In order to generate recombinant bovine respiratory syncytial virus (BRSV), the genome of BRSV strain A51908, variant ATue51908, was cloned as cDNA. We provide here the sequence of the BRSV genome ends and of the entire L gene. This completes the sequence of the BRSV genome, which comprises a total of 15,140 nucleotides. To establish a vaccinia virus-free recovery system, a BHK-derived cell line stably expressing T7 RNA polymerase was generated (BSR T7/5). Recombinant BRSV was reproducibly recovered from cDNA constructs after T7 RNA polymerase-driven expression of antigenome sense RNA and of BRSV N, P, M2, and L proteins from transfected plasmids. Chimeric viruses in which the BRSV leader region was replaced by the human respiratory syncytial virus (HRSV) leader region replicated in cell culture as efficiently as their nonchimeric counterparts, demonstrating that all cis-acting sequences of the HRSV promoter are faithfully recognized by the BRSV polymerase complex.
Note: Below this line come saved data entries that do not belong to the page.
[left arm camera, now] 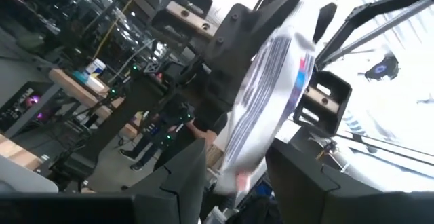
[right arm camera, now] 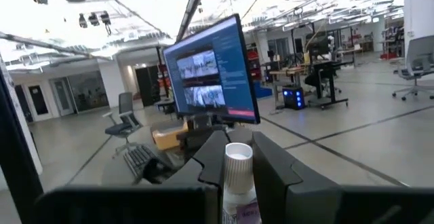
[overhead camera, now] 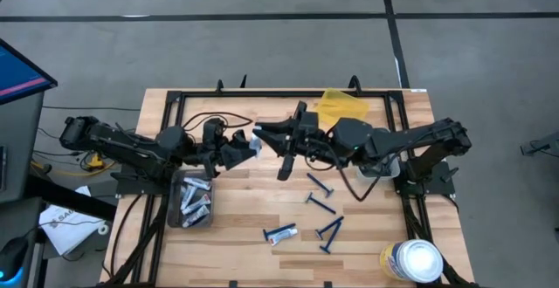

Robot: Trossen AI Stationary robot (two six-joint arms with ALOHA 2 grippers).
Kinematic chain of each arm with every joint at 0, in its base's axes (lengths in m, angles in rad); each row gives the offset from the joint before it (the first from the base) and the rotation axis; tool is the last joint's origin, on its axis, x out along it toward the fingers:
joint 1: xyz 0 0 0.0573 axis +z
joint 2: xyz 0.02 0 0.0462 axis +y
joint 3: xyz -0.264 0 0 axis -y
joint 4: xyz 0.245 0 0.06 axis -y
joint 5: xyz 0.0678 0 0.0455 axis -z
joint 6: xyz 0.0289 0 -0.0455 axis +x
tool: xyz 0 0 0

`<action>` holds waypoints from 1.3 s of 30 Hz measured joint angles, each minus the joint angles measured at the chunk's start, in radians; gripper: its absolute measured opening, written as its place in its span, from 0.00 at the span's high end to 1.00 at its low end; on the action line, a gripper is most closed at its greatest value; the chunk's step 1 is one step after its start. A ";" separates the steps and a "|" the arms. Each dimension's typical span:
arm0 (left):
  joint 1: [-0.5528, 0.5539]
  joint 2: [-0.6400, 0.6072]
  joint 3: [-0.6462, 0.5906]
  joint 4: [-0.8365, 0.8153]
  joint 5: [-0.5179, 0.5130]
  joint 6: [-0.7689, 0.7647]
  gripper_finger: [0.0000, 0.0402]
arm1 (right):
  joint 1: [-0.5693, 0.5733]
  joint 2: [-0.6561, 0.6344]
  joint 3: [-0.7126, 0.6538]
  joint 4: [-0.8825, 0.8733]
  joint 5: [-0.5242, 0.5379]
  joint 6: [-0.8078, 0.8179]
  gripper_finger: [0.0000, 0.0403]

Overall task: Pick & Place Travel size toiletries
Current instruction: Put the white toothpaste into the black bin

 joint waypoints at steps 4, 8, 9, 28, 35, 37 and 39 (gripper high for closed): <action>0.000 0.000 0.000 0.000 0.020 0.000 0.63 | -0.005 -0.001 0.000 0.011 0.000 0.001 0.90; 0.000 0.000 0.000 -0.001 0.042 0.000 0.66 | -0.007 0.000 0.000 0.013 0.000 0.001 0.90; 0.000 0.000 0.000 -0.001 0.048 0.000 0.68 | -0.008 0.000 0.000 0.020 0.000 0.001 0.90; -0.001 0.000 0.000 0.000 0.055 0.000 0.99 | -0.011 -0.001 0.000 0.041 -0.030 0.039 0.90; -0.001 0.000 0.000 -0.006 0.055 0.006 1.00 | -0.011 -0.001 0.001 0.019 -0.041 0.051 0.90; -0.001 0.000 0.000 -0.006 0.055 0.024 1.00 | -0.011 -0.002 0.001 0.018 -0.046 0.051 0.89; -0.001 0.000 0.000 -0.006 0.053 0.027 1.00 | -0.011 -0.002 0.001 0.018 -0.046 0.050 0.87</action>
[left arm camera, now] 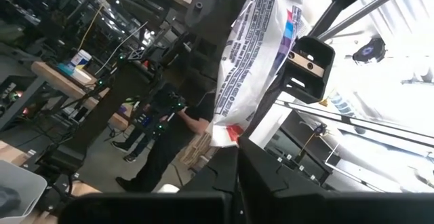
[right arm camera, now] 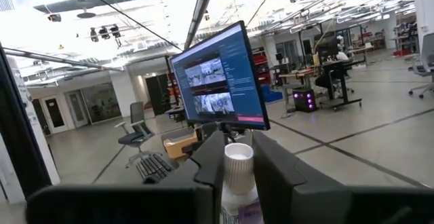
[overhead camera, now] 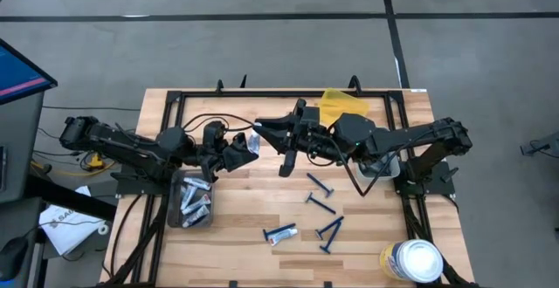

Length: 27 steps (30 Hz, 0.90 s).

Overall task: Pick & Place Travel size toiletries
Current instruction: Put the white toothpaste into the black bin

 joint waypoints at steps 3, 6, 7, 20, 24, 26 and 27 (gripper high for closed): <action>0.000 0.000 0.000 0.002 -0.009 0.000 1.00 | 0.001 0.000 0.000 -0.004 -0.004 -0.003 0.80; 0.001 0.000 0.000 0.003 -0.011 0.000 1.00 | 0.001 0.001 0.000 -0.011 -0.006 -0.006 0.71; 0.001 0.000 0.000 0.002 -0.011 0.000 1.00 | 0.001 0.000 0.000 -0.011 -0.006 -0.007 0.68; 0.001 -0.001 0.000 -0.048 -0.009 0.000 1.00 | 0.001 -0.008 0.000 -0.029 -0.003 -0.061 0.37; 0.001 -0.003 0.000 -0.048 -0.008 0.000 1.00 | 0.001 -0.023 0.000 -0.060 0.000 -0.064 0.36; 0.001 -0.003 0.000 -0.051 -0.007 0.000 1.00 | 0.001 -0.034 0.000 -0.108 0.018 -0.064 0.36; 0.001 -0.003 0.000 -0.051 -0.002 0.000 1.00 | 0.001 -0.038 -0.001 -0.129 0.029 -0.064 0.36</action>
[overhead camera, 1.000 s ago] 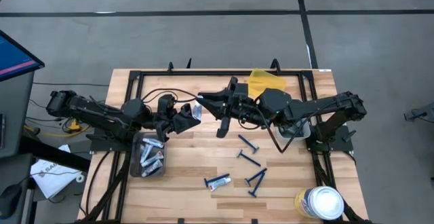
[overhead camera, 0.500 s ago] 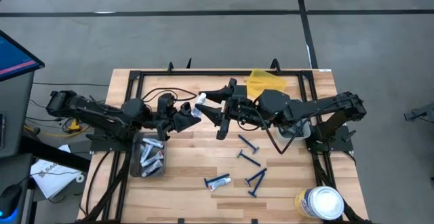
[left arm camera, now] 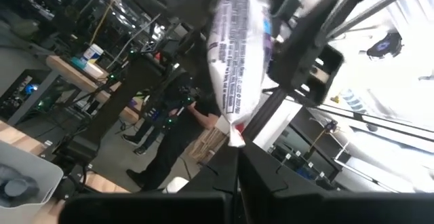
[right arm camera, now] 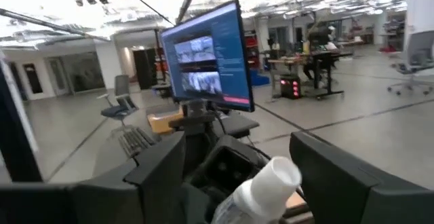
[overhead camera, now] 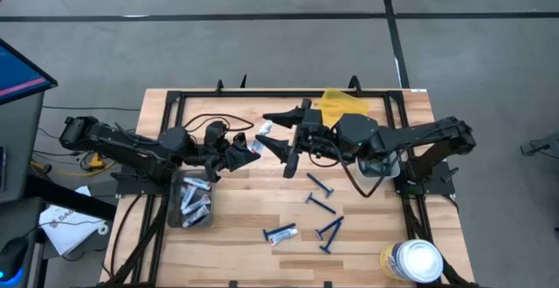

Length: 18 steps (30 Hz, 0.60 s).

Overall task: Pick & Place Travel size toiletries
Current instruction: Put the white toothpaste into the black bin

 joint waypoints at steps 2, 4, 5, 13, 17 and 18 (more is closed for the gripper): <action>0.000 0.000 0.000 -0.012 0.014 0.000 1.00 | -0.003 -0.008 0.000 -0.021 0.007 0.000 0.36; 0.000 0.000 0.000 -0.052 0.026 -0.001 1.00 | -0.006 -0.027 0.000 -0.058 0.022 0.000 0.36; 0.000 0.000 0.000 -0.082 0.027 -0.003 1.00 | -0.006 -0.036 0.001 -0.065 0.023 0.000 0.36; -0.004 -0.079 -0.057 -0.246 0.017 -0.023 1.00 | 0.000 -0.112 0.001 -0.195 0.024 0.003 0.36; -0.011 -0.180 -0.120 -0.342 -0.018 -0.055 1.00 | 0.011 -0.132 0.001 -0.245 0.025 0.011 0.36; -0.014 -0.213 -0.142 -0.376 -0.029 -0.064 1.00 | 0.014 -0.134 0.001 -0.253 0.025 0.012 0.36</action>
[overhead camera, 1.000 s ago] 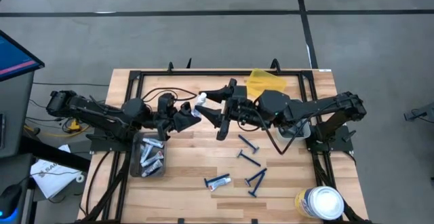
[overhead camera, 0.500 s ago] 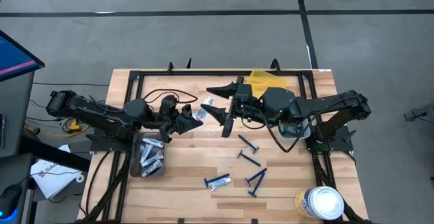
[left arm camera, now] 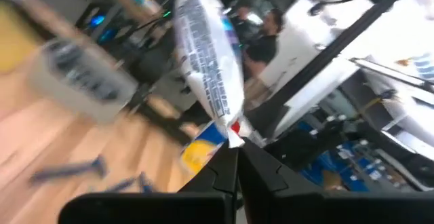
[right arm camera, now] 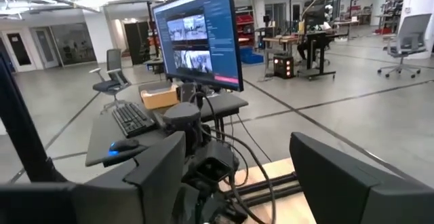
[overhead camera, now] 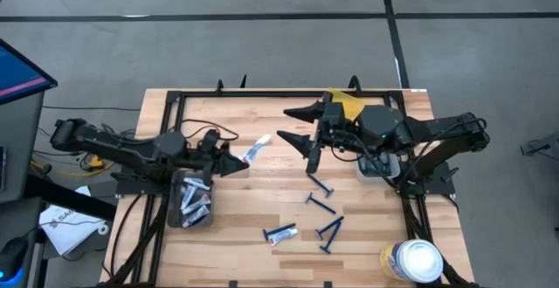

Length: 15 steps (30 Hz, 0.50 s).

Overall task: Pick & Place Travel size toiletries
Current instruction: Put the white toothpaste into the black bin

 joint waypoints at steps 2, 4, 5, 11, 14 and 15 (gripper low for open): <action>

In addition, we report the successful recovery of a BRSV mutant lacking the complete NS2 gene, which encodes a nonstructural protein of unknown function. The NS2-deficient BRSV replicated autonomously and could be passaged, demonstrating that NS2 is not essential for virus replication in cell culture. However, growth of the mutant was considerably slower than and final infectious titers were reduced by a factor of at least 10 compared to wild-type BRSV, indicating that NS2 provides a supporting factor required for full replication capacity.